In addition, AB92, ABT93 and ABR89 contain provisions regarding the period during which the contractor or consultant can be made liable for work performed under the contract (generally five years from handover, which includes latent defects). Provisions in the statute of limitations, however, prohibit such clauses from being used in consumer contracts, where the total limitation period is extended to 10 years.

In addition to the five-year defects notification period the Danish statute of limitations stipulates that a claim for damages is time-barred three years after the claimant became aware or should have become aware of the event or circumstances giving rise to the claim; this period also applies in consumer contracts.

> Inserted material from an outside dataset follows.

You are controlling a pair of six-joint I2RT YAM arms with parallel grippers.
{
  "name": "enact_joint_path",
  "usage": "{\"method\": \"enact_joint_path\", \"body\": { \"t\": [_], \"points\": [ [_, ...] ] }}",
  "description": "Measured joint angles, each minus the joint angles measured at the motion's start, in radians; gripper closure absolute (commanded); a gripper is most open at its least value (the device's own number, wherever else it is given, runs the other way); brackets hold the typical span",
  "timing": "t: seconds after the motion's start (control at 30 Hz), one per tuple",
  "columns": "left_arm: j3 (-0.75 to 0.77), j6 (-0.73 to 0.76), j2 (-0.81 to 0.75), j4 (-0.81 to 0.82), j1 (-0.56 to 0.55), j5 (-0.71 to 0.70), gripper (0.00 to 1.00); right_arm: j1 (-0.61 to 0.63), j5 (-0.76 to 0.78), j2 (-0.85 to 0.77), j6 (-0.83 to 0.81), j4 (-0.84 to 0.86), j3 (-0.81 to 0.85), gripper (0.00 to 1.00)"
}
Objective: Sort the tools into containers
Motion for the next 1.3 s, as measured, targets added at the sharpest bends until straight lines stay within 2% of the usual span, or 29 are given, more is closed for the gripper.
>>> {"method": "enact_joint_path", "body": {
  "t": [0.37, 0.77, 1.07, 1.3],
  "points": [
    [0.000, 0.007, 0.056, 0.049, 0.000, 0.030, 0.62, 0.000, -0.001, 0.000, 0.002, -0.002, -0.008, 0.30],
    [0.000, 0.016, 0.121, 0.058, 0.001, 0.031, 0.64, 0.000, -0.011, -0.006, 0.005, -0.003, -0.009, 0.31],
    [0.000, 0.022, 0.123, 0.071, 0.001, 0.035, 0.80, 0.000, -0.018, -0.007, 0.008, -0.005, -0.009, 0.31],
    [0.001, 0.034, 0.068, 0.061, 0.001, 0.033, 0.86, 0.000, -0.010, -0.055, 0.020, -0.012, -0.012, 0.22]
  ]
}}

The three-year period is important under AB92, ABT93 or ABR89, as, in regards to the defects notification period, a simple notice may suffice, whereas the three-year period in the statute of limitations requires that legal proceedings are instituted.

One important exception to the parties' freedom of contract is that an exclusion of liability will usually be set aside if liability is incurred by gross negligence or intent. A contractor or consultant who is liable for an action characterised as gross neglect cannot rely on a clause that limits liability.

Finally, AB92 and ABT93 have special notice provisions regarding civil engineering works (e.g., road and railway construction) that differ from those regarding building works. Where the general rule for construction works is that the employer must give notice within five years of handing over, no such rule exists for the aforementioned civil engineering works. This means that the statute of limitations governs the matter, giving the employer an overall 10-year time limit to put forward its claim.

iii Political risks

Reports made on political risks rate Denmark as a country with very low political risks. Surveys indicate that no political decisions with adverse effects on multinationals' profits are in the process of being made. Incidents involving politically motivated damage to projects or installations are very rare in Denmark.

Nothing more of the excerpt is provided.